Aunque sean inevitables —en cualquier parte del mundo— aquellos personajes que cuando se derrumban sus argumentos, recurren a los ataques personales. Aunque programas y textos de filosofía sufran intentos de presiones y represiones estatales, federales, religiosas, docentes; a veces exitosas contra la libertad académica. Aunque Cuba aún esté en 2026 bajo la bota del castro-comunismo… Mucho me gustaría que profesores de filosofía e intelectuales cubanos, en especial los que sobreviven dentro de aquellas ruinas, pudieran intercambiar puntos de vista sobre el liberalismo, lo conservador y lo reaccionario en el pensamiento actual. Ensayos como los de Mark Lilla servirían para el inicio de un liberalismo cívico que mejorase la calidad de pensamiento, de vida.

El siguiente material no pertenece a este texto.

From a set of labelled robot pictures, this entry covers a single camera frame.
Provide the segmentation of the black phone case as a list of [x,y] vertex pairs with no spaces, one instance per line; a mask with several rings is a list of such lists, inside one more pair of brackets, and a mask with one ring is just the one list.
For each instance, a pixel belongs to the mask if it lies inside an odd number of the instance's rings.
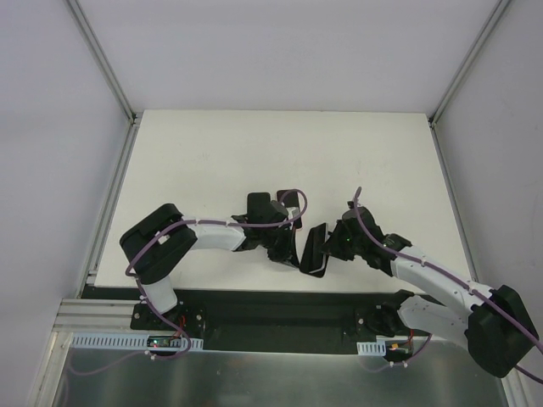
[[322,260],[323,253],[321,252],[322,245],[326,242],[328,236],[327,223],[322,223],[312,227],[309,231],[305,242],[305,248],[302,253],[299,263],[299,270],[308,276],[315,278],[323,278],[323,275],[312,275],[311,271]]
[[247,195],[247,219],[251,224],[268,223],[271,195],[268,192],[250,192]]

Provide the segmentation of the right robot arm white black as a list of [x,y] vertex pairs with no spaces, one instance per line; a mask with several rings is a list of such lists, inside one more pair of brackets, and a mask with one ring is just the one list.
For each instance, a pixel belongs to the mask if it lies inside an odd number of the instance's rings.
[[345,212],[322,251],[343,261],[362,258],[370,267],[430,296],[406,294],[382,313],[391,334],[406,329],[442,337],[464,348],[492,376],[503,378],[542,343],[523,300],[512,288],[492,288],[435,264],[406,238],[385,234],[365,207]]

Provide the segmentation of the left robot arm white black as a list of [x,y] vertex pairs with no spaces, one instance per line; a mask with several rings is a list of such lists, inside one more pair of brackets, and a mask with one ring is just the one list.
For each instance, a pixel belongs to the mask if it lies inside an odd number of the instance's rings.
[[147,301],[150,320],[162,330],[179,320],[179,300],[170,273],[191,250],[229,252],[267,250],[269,260],[297,267],[295,233],[307,205],[298,189],[280,193],[251,192],[242,215],[225,220],[185,216],[175,204],[165,203],[120,238],[129,265],[126,275],[135,279]]

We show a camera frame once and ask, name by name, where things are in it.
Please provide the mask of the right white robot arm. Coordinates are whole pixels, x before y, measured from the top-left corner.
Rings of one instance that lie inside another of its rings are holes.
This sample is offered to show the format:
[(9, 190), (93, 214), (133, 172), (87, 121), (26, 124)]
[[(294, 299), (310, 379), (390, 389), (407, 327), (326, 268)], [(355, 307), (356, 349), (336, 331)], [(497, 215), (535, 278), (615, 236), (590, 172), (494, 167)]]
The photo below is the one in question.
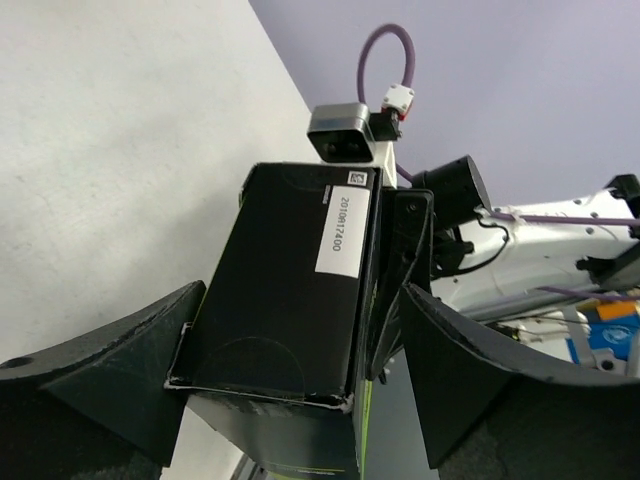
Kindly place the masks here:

A diez años de su aparición, La mente naufragada convive con peligrosos naufragios globales, donde el peligro de que solo las cucarachas sobrevivan es mayor que cuando la Guerra Fría. Pero su motivo central a favor de un proyecto político liberal, su énfasis en priorizar educación y ética, no han perdido ilusiones, también válidas para Cuba. Mis ideas liberales —de instrumental aprendido en la fenomenología— albergan porciones de pensamiento reaccionario. Me alegra tener algo de reaccionario. ¿Por qué no? Miro hacia atrás, hacia adelante y hacia los lados, como los náufragos. Lilla enseña.





Dear José Prats,
I can’t tell you how much it pleased me to receive your appreciation of Shipwrecked. To tell the truth, I wish it were not so timely, but the truth is that the psycho- and politico- dynamics I describe are still those of the present time, and only seem to be getting worse. My health declines every time I open a newspaper.
But I hope you are well and stoical enough to keep on pushing. I will try, too.